Seizures are very common in children with autism. Francis et al. states that lifetime incidence of epilepsy in autism varies from 5 to 46% in various studies [8].
The prevalence of epileptic seizures in DMD patients is about 3-6%, also higher than in the general pediatric population (0.5-1%). It was seen more often in patients with mutations between exon 31 and 62 (7.5%), less in patients with mutations upstream exon 31(3.7%) [9,10]. The DMD gene produces a range of different transcripts encoding various dystrophin isoforms, i.e. proteins of varying lengths containing different segments of the basic dystrophin sequence [11]. These isoforms are encoded by a range of different mRNA's which are generated by several processes, mainly the use of different, unique and often tissue-specific promoters, alternative splicing, and different signalling pathways. The isoform Dp427c is expressed predominantly in neurons of the cortex and the hippocampus. The Dp427c isoform is also known as brain dystrophin [4,12].
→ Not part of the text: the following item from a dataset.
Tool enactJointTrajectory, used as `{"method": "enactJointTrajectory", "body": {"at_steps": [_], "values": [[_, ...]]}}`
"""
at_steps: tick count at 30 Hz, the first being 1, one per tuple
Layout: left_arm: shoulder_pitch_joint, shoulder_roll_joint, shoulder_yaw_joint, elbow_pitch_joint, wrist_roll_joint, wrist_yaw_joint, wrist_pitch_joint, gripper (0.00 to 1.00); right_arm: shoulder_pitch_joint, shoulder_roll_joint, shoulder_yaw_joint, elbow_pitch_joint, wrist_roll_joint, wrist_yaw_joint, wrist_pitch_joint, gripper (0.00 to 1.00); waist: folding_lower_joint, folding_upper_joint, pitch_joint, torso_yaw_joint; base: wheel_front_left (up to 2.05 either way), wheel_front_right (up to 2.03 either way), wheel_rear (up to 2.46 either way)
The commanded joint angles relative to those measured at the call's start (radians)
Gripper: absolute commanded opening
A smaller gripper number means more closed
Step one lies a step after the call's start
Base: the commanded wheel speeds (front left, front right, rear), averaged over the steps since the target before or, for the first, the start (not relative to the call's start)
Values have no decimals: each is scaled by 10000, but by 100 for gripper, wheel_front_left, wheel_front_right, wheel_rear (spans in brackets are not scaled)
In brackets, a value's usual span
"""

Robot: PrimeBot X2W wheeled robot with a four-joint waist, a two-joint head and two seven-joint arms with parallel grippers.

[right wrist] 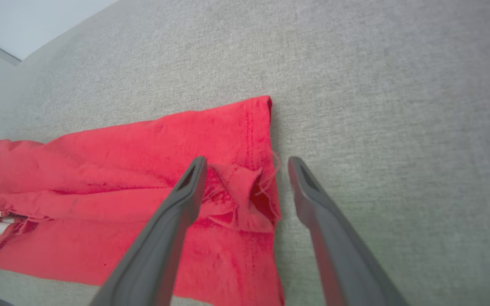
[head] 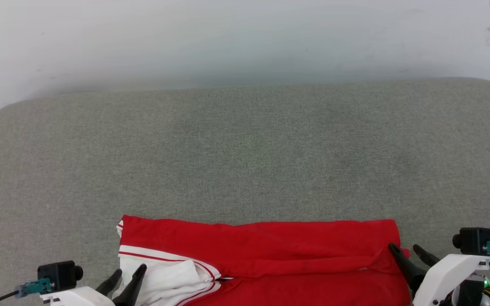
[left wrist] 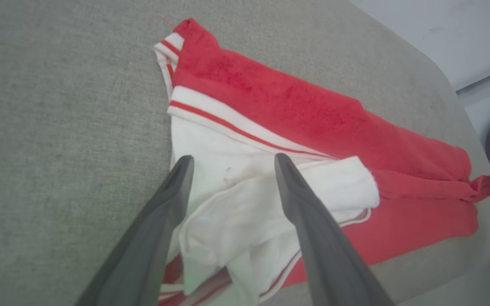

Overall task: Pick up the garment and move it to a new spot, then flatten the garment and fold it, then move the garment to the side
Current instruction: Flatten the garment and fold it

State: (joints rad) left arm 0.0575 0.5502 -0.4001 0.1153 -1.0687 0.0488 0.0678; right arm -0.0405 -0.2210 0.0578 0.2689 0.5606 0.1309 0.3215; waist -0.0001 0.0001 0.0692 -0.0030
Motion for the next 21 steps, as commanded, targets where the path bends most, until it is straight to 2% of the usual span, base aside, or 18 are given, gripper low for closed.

Mechanism of association of DMD and epilepsy can be similar to association of DMD and autism spectrum disorders. The full-length dystrophin isoforms are found in the cortex, hippocampus and cerebellum. The shorter isoforms are expressed in glia. A loss of these isoforms (particularly Dp71) causes a major alternation in the levels of aquaporin-4 which is implicated in neuronal hyperexcitability and in the genesis of seizures [10]. These findings could help to elucidate the pathophysiology of epilepsy in dystrophinopathies.
Our patient presented with the deletion of exons 10 and 11 of the DMD gene, however it is still unclear, whether deletions of specific exons are more or less associated with the central nervous system impairment.
To the best of our knowledge, this unusual phenotype, consisting of DMD, epilepsy, and autism, has not been reported as yet. We postulate, that this “triple trouble” is not just a coincidence, but more likely a result of the same underlying pathophysiological process – the dystrophin deficiency.
The study was supported by the Parent Project Czech Republic and by the project (Ministry of health, Czech Republic) for conceptual development of research organization 00064203 (University Hospital Motol, Prague, Czech Republic).